Vyšší Brod: A master and a masterpiece
Little known in France, the Master of Vyšší Brod is a key figure in Prague painting of the mid-14th century, when Bohemia was central to Europe's political and cultural life. An intriguing journey.
Master of Vyšší Brod (Bohemia, ca. 1350), Madonna and Child Enthroned, devotional panel, egg tempera on fruit tree wood panel, 22 x 20 cm (detail).
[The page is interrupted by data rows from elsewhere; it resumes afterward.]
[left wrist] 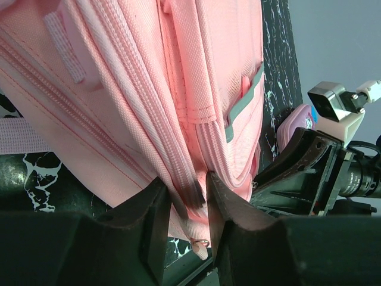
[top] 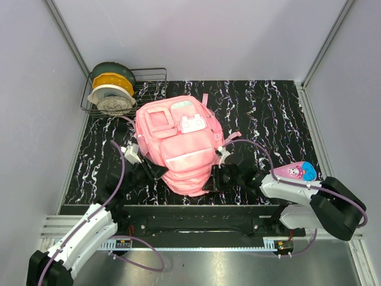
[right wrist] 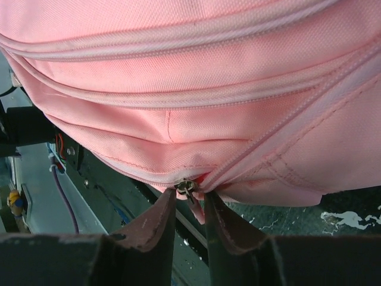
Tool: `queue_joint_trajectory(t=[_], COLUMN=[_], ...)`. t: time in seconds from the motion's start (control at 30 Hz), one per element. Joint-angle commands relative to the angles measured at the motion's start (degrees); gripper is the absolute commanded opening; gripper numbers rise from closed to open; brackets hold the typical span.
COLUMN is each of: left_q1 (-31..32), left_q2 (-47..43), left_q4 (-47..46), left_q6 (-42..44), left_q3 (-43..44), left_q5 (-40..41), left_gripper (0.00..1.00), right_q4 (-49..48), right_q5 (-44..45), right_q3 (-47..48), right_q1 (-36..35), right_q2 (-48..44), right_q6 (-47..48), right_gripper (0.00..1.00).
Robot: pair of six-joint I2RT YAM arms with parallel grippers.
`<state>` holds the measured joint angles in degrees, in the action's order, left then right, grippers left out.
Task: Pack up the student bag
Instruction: Zip the student bag at the center of the board.
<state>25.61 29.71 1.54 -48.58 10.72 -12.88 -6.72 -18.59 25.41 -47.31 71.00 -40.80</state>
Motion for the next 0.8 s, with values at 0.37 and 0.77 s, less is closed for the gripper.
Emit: queue_joint_trajectory(t=[0.37, 0.77], left_q1=[-0.03, -2.31], left_q2=[-0.80, -0.27], left_q4=[-5.59, 10.14], left_q6=[-0.38, 10.16], left_q3=[1.05, 7.91], left_q5=[-1.44, 0.14], left_gripper=[0.12, 0.00], right_q4=[4.25, 21.92], right_q5=[9.79, 18.78], right_q3=[1.66, 6.49], right_q1=[-2.35, -2.09], right_q2=[-1.73, -8.25], right_q6=[2.56, 12.23], right_gripper=[0.00, 0.00])
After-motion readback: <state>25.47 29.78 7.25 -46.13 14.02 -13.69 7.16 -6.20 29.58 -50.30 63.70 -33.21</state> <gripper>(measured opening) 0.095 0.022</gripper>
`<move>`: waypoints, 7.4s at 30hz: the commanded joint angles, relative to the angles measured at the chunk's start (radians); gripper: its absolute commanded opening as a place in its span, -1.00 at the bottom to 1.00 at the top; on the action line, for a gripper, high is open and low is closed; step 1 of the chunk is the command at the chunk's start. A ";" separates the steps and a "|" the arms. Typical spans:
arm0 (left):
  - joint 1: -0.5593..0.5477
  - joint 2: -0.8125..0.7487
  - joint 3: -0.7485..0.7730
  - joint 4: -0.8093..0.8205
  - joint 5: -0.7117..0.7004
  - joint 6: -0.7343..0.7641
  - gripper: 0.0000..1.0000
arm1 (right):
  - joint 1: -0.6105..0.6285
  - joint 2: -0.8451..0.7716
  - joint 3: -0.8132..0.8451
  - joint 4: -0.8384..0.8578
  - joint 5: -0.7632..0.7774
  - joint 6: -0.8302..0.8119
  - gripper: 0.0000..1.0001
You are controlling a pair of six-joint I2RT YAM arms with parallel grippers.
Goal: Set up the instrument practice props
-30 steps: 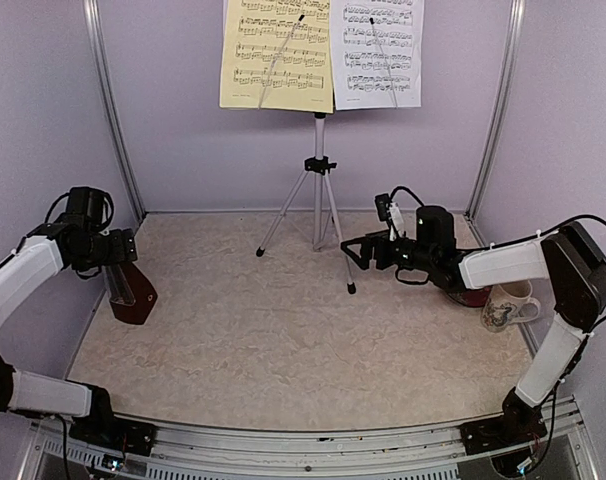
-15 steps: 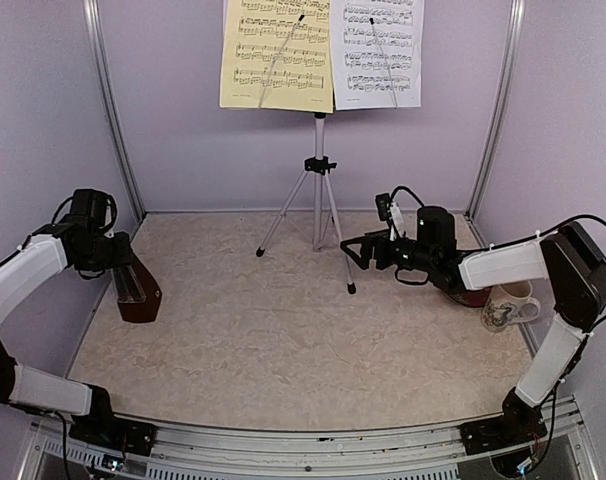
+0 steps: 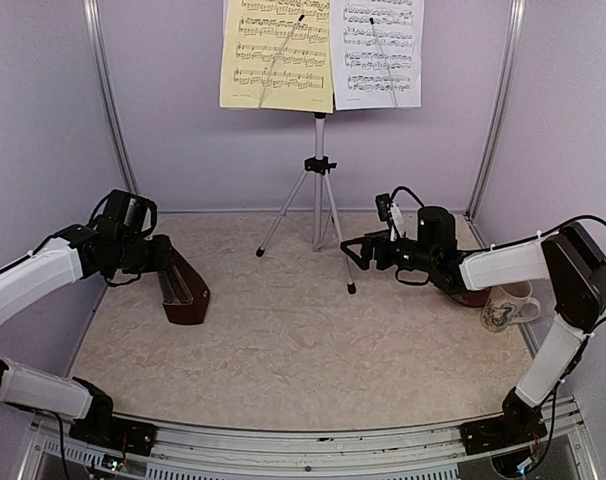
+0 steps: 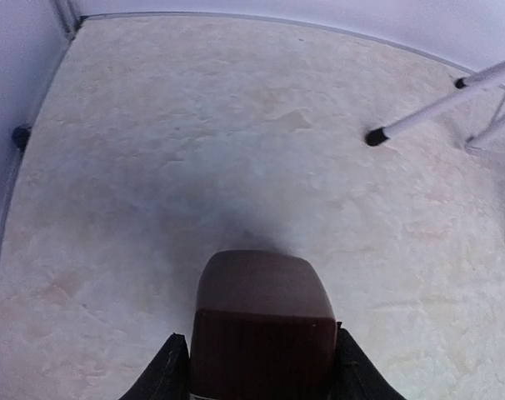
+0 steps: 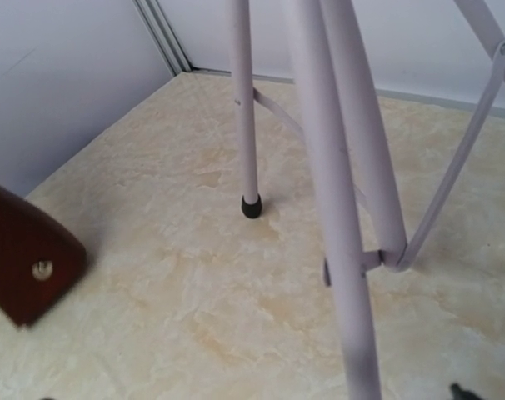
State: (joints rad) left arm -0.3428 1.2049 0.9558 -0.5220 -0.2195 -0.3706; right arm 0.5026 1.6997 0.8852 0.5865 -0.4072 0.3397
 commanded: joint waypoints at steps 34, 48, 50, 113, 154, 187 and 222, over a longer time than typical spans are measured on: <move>-0.589 0.385 0.349 0.355 0.025 -0.159 0.74 | 0.024 -0.025 0.004 -0.060 -0.043 0.027 0.99; -0.268 0.195 -0.156 0.656 0.192 -0.138 0.30 | 0.028 -0.082 -0.038 -0.145 -0.017 0.020 0.99; -0.260 0.258 -0.187 0.717 0.216 -0.133 0.24 | 0.028 -0.091 -0.046 -0.145 -0.034 0.032 1.00; -0.472 0.604 -0.496 1.592 0.341 0.438 0.94 | 0.446 -0.002 0.324 -0.651 0.573 -0.013 0.88; -0.495 0.829 -0.282 1.498 0.427 0.585 0.44 | 0.385 -0.046 0.224 -0.527 0.302 -0.031 -0.19; -0.536 0.647 -0.526 1.609 0.297 0.471 0.89 | 0.257 -0.242 0.133 -0.428 0.102 0.039 0.95; -0.409 0.789 -0.230 1.415 0.306 0.201 -0.65 | 0.168 0.120 -0.117 -0.210 -0.032 -0.026 -0.52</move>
State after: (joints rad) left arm -0.7883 1.9984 0.7197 0.8803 0.0608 -0.1310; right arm 0.6430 1.8019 0.7761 0.3164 -0.4080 0.3260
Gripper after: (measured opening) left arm 0.162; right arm 0.239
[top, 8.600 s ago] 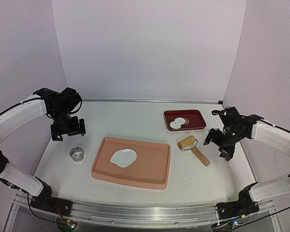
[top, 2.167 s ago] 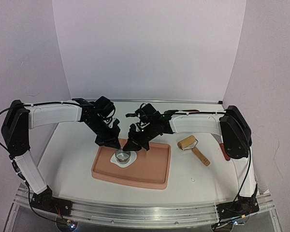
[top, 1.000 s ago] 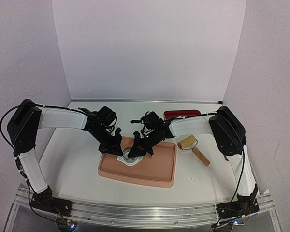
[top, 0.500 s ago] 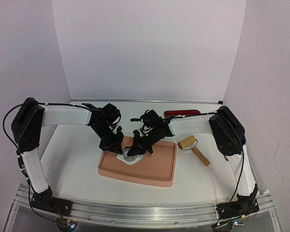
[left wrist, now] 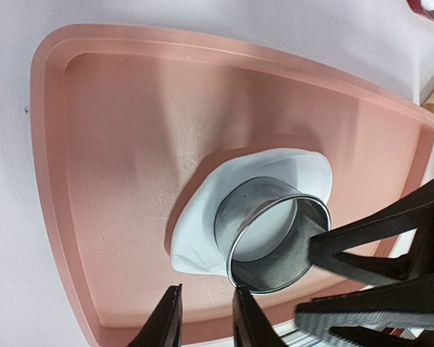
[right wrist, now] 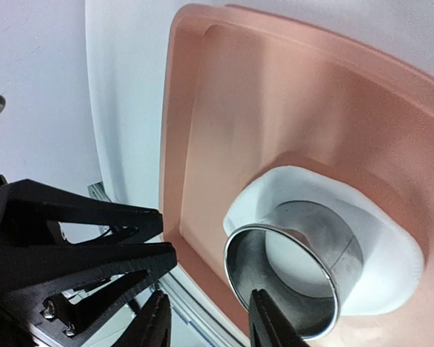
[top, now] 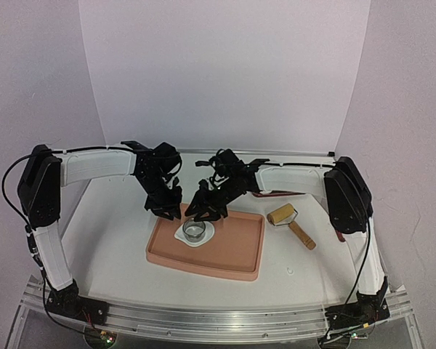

What path did this twenty-two-centimetre-high panel take from its native Bohemia to end up in Dijon, France? Nobody knows, not even the owners, who have had it in their family for three generations. There was certainly no obvious connection with one of the great masters of medieval painting. The team of the Turquin auction house took a long time to arrive at this attribution. Firstly, their Primitive painting specialist, Marianne Lonjon, advanced the theory that it was by a 14th-century Prague artist. Then Eric Turquin travelled to the city itself to explore the works of this anonymous master, active in Bohemia in around 1350 and named for the altarpiece in the Cistercian convent of Vyšší Brod, in the south, whose nine panels are now in the National Gallery of Prague. Other paintings attributed to him include the Vysehrad Madonna, also in Prague, and the Kladsko Madonna, now in the Dahlem Staatliche Museum in Berlin. There are many similarities between these figures and the Virgin and Child Enthroned of Dijon, such as the arrangement of the draperies, the expressive faces of mother and child and their tender mutual gestures. "The delicate portrayal of feelings is typical of works by the Master of Vyšší Brod," says the expert, and was a stylistic development that appeared in Prague at that period under the influence of International Gothic. Particularly evident in this work, the link between the Master of Vyšší Brod and the art of illumination is established by the architectural background revealed by an X-ray. It was concealed beneath a black starry sky painted on in the 18th century to focus attention on the Madonna and Child.